**Exercise**
The whole listing, except its pictures, is to be repeated exactly.

**Provided material**
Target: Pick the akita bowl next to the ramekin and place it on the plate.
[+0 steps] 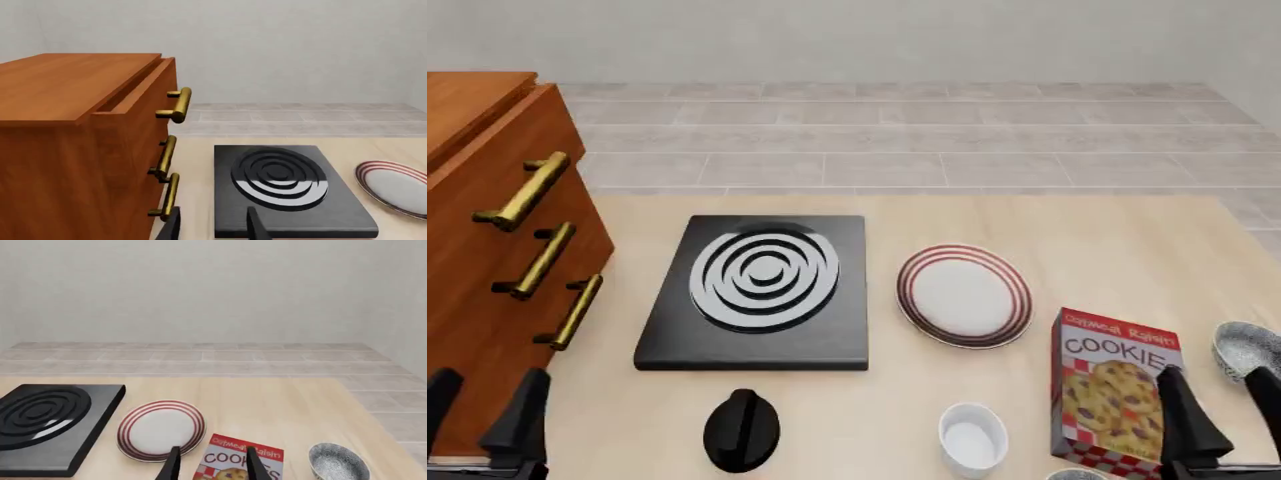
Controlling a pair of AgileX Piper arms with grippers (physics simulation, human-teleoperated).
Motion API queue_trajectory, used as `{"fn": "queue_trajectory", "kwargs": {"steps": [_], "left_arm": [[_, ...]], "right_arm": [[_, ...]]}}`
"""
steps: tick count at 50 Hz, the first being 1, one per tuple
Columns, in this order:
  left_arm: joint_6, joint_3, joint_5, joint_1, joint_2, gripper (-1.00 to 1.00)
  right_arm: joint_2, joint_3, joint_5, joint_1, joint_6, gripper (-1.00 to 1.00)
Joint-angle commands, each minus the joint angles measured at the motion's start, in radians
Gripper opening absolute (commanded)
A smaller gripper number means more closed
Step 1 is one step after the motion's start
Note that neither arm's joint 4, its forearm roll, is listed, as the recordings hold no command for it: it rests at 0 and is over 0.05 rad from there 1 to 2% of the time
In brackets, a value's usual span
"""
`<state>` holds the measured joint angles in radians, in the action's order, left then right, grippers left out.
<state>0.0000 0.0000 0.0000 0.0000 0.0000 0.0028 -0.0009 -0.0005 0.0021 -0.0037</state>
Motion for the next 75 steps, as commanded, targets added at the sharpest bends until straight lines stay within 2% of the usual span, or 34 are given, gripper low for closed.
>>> {"fn": "queue_trajectory", "kwargs": {"steps": [1, 7, 20, 21, 22, 23, 35, 47, 51, 53, 59, 66, 67, 69, 75], "left_arm": [[0.000, 0.000, 0.000, 0.000, 0.000, 1.00], [0.000, 0.000, 0.000, 0.000, 0.000, 1.00], [0.000, 0.000, 0.000, 0.000, 0.000, 1.00], [0.000, 0.000, 0.000, 0.000, 0.000, 1.00], [0.000, 0.000, 0.000, 0.000, 0.000, 1.00], [0.000, 0.000, 0.000, 0.000, 0.000, 1.00], [0.000, 0.000, 0.000, 0.000, 0.000, 1.00], [0.000, 0.000, 0.000, 0.000, 0.000, 1.00], [0.000, 0.000, 0.000, 0.000, 0.000, 1.00], [0.000, 0.000, 0.000, 0.000, 0.000, 1.00], [0.000, 0.000, 0.000, 0.000, 0.000, 1.00], [0.000, 0.000, 0.000, 0.000, 0.000, 1.00], [0.000, 0.000, 0.000, 0.000, 0.000, 1.00], [0.000, 0.000, 0.000, 0.000, 0.000, 1.00], [0.000, 0.000, 0.000, 0.000, 0.000, 1.00]], "right_arm": [[0.025, -0.003, -0.016, -0.009, -0.001, 1.00], [0.038, 0.000, -0.030, 0.000, 0.005, 1.00], [0.026, 0.001, 0.005, 0.005, 0.018, 1.00], [0.085, 0.001, -0.033, -0.010, 0.074, 1.00], [0.132, 0.000, -0.065, -0.021, 0.098, 1.00], [0.113, -0.007, -0.049, 0.001, 0.030, 1.00], [0.111, -0.050, 0.066, 0.025, -0.029, 1.00], [0.172, -0.088, 0.118, 0.039, -0.073, 1.00], [0.156, -0.120, 0.189, 0.044, -0.085, 1.00], [0.144, -0.134, 0.219, 0.034, -0.114, 1.00], [0.120, -0.171, 0.287, 0.036, -0.115, 1.00], [0.139, -0.182, 0.321, 0.035, -0.127, 1.00], [0.154, -0.180, 0.323, 0.034, -0.149, 1.00], [0.142, -0.193, 0.345, 0.036, -0.133, 1.00], [0.139, -0.222, 0.403, 0.016, -0.129, 1.00]]}}
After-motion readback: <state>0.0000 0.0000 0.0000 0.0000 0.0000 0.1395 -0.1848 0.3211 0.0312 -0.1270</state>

**Task response**
Target: Pick the akita bowl next to the ramekin and place it on the plate.
[+0 steps] 
Controlling a pair of AgileX Piper arms with grippers (physics simulation, human-teleoperated).
Motion API queue_trajectory, used as `{"fn": "queue_trajectory", "kwargs": {"steps": [_], "left_arm": [[_, ...]], "right_arm": [[_, ...]]}}`
"""
steps: tick count at 50 Hz, the first being 1, one per tuple
Columns, in this order:
  left_arm: joint_6, joint_3, joint_5, joint_1, joint_2, gripper (-1.00 to 1.00)
  right_arm: joint_2, joint_3, joint_5, joint_1, joint_6, gripper (-1.00 to 1.00)
Joint-angle commands, each minus the joint angles measured at the motion's start, in radians
Gripper opening absolute (commanded)
A smaller gripper number means more closed
Step 1 is one step after the motion's start
Note that neither arm's joint 4, its forearm roll, is listed, as the recordings hold no command for it: it rests at 0 and is over 0.05 rad from there 1 to 2% of the time
In brackets, a value's usual span
"""
`<state>` holds the measured joint angles in radians, in the action's order, left then right, grippers left out.
<state>0.0000 0.0000 0.0000 0.0000 0.0000 0.0028 -0.0009 -0.0005 0.0021 -0.0037</state>
Motion for the next 75 steps, as commanded, targets added at the sharpest bends until straight lines stay within 2% of the usual span, or 34 are given, gripper low for closed.
>>> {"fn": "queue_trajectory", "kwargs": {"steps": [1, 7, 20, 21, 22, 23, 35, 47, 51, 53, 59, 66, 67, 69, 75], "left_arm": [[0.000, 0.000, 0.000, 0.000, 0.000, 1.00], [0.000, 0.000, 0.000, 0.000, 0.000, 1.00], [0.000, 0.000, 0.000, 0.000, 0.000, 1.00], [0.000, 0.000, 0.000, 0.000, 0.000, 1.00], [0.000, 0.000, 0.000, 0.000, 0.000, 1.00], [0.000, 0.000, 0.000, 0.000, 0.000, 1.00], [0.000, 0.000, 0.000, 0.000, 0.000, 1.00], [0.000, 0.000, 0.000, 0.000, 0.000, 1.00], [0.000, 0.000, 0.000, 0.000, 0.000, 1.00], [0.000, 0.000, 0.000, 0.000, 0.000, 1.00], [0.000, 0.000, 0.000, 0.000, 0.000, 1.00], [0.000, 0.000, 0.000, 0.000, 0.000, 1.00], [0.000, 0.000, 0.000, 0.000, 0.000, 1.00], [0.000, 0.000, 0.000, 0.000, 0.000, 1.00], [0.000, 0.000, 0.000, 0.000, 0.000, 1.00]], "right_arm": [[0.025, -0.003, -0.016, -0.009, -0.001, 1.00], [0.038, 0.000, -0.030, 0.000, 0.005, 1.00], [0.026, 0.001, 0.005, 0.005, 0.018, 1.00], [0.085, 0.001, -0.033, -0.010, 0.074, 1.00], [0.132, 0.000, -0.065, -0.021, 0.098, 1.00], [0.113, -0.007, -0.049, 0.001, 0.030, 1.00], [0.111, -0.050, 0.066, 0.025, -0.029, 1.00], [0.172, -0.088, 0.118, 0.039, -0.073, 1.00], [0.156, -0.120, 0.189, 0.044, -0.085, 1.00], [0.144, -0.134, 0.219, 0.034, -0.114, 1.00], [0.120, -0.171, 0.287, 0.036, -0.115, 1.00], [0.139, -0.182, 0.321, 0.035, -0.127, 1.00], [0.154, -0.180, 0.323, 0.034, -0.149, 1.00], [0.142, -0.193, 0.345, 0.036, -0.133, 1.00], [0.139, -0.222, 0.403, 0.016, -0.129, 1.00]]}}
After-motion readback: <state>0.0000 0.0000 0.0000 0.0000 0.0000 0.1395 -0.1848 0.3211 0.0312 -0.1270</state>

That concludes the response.